Pfaff-Martin founded Community Animal Network in 1996 and served primarily Costa Mesa and Newport Beach.

Since then she’s expanded to most of Orange County, but this is the first year she has had to actively campaign for donations.

“This is the first time I’ve put a stamp on an envelope and sent something out to ask for money,” Pfaff-Martin said.

In the heyday of 2006, the organization would adopt out about 10 animals a week; in 2007 about four or five.

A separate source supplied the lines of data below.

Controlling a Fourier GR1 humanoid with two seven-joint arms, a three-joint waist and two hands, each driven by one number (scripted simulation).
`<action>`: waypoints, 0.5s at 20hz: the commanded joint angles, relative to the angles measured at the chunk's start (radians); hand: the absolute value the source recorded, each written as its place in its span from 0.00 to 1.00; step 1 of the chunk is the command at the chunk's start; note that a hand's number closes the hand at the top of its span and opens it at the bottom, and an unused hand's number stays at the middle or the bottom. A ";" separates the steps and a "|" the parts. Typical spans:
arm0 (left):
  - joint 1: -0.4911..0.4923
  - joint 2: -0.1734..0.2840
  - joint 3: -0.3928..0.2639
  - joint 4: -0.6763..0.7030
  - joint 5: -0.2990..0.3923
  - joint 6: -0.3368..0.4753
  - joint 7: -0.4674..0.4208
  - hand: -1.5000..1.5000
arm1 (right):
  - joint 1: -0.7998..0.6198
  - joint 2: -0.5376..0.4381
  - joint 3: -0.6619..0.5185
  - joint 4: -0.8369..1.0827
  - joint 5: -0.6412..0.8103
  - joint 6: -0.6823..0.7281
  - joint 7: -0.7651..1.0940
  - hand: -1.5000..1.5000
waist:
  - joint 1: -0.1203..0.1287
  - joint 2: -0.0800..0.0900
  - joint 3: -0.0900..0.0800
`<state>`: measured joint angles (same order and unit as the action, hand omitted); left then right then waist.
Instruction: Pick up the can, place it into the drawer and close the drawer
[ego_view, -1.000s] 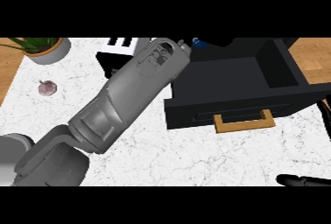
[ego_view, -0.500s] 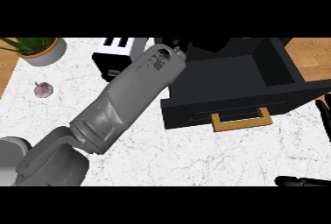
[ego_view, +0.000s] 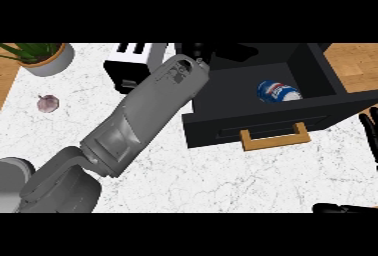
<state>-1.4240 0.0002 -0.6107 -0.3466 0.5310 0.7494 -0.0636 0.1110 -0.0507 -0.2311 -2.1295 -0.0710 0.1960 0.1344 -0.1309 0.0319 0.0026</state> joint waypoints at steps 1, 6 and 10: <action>0.014 0.000 -0.012 -0.029 0.039 0.052 0.005 0.00 | -0.011 -0.025 -0.010 -0.008 -0.002 0.018 -0.015 0.00 | -0.020 0.002 0.001; 0.050 0.000 -0.012 -0.059 0.080 0.063 -0.022 0.00 | 0.002 -0.083 -0.015 -0.074 0.140 0.011 -0.065 0.00 | 0.003 -0.005 -0.001; -0.003 0.000 0.001 -0.057 0.113 0.059 -0.009 0.00 | 0.015 -0.098 0.044 -0.083 0.258 0.017 -0.109 0.00 | 0.015 -0.006 -0.001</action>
<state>-1.4036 0.0000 -0.6130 -0.3973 0.6169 0.7959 -0.0799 0.1009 -0.1300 -0.2161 -2.1929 0.0989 0.2053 0.0681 -0.1239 0.0293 0.0016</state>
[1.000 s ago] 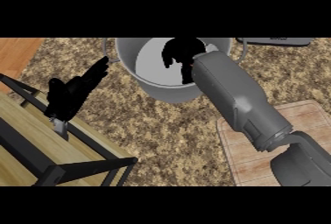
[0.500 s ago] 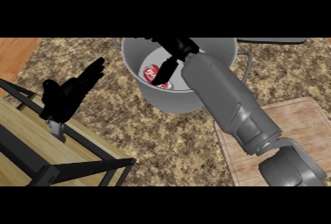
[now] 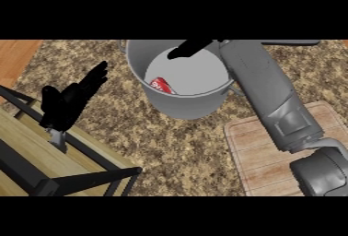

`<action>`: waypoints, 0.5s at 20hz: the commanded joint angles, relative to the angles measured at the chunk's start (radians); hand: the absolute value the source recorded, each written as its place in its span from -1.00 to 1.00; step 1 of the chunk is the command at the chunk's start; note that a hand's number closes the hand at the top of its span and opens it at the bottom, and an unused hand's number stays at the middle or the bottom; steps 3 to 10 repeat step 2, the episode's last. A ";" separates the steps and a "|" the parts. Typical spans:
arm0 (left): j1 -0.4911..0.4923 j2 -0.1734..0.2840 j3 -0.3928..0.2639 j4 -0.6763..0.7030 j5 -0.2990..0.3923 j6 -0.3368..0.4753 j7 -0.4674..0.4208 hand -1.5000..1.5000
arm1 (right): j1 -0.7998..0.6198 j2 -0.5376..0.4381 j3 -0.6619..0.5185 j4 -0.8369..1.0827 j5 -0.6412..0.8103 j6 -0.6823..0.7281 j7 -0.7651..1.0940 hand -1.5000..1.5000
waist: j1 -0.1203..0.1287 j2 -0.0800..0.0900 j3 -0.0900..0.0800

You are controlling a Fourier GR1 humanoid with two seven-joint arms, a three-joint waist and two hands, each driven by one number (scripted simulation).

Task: Pick the can from the cutting board and place it in the pot

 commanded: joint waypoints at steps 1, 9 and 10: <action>0.143 -0.118 -0.066 0.080 0.013 0.020 -0.016 0.00 | 0.015 -0.078 -0.084 0.013 -0.071 0.043 -0.055 -1.00 | -0.005 0.023 -0.030; 0.132 -0.106 -0.049 0.083 0.015 0.026 0.007 0.00 | 0.009 -0.072 -0.100 0.012 -0.085 0.036 -0.056 -1.00 | -0.010 0.015 -0.030; 0.132 -0.106 -0.049 0.083 0.015 0.026 0.007 0.00 | 0.009 -0.072 -0.100 0.012 -0.085 0.036 -0.056 -1.00 | -0.010 0.015 -0.030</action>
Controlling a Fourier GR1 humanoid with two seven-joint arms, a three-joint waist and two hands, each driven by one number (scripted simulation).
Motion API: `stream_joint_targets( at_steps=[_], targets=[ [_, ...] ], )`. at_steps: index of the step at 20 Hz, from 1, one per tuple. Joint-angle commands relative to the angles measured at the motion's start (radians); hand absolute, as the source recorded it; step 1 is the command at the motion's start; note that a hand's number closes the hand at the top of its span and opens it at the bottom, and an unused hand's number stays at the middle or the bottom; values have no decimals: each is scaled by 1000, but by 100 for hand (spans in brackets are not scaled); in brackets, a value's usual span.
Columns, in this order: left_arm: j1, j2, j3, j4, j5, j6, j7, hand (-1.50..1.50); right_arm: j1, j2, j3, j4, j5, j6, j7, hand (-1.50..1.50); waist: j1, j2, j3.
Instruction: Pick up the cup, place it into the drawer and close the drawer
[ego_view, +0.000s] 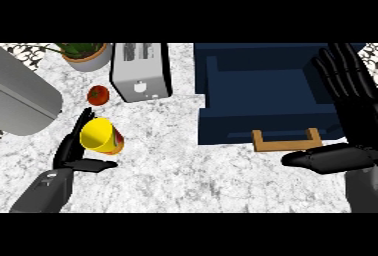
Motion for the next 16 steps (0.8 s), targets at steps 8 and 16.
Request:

Now, organization officials say that because of the economy and the construction in front of Russo’s Pet Experience in Fashion Island — their normal adoption display location — they never know if they’ll even find a pet a home.

In the past, high adoption fees have covered their community involvement, which includes picking up the tough-to-adopt animals from other organizations.

Part of their sustainability is because they charge $300 to adopt a kitten, $350 for a bottle-fed, hand-raised kitten and $175 for adult cats.

“Our prices, they’re like the Neiman Marcus of cat rescue,” Pfaff-Martin said, but kittens are really the ones who pay the bills.

Those bills are the ones the nonprofit runs up taking care of the animals they don’t think anyone would otherwise want to adopt and covering medical and care-giving costs for the animals in their foster homes.

Pfaff-Martin tells the story of two Labrador retrievers who had about $1,800 in veterinarian bills each because of skin, eye and ear conditions. Both were adopted out for about $100.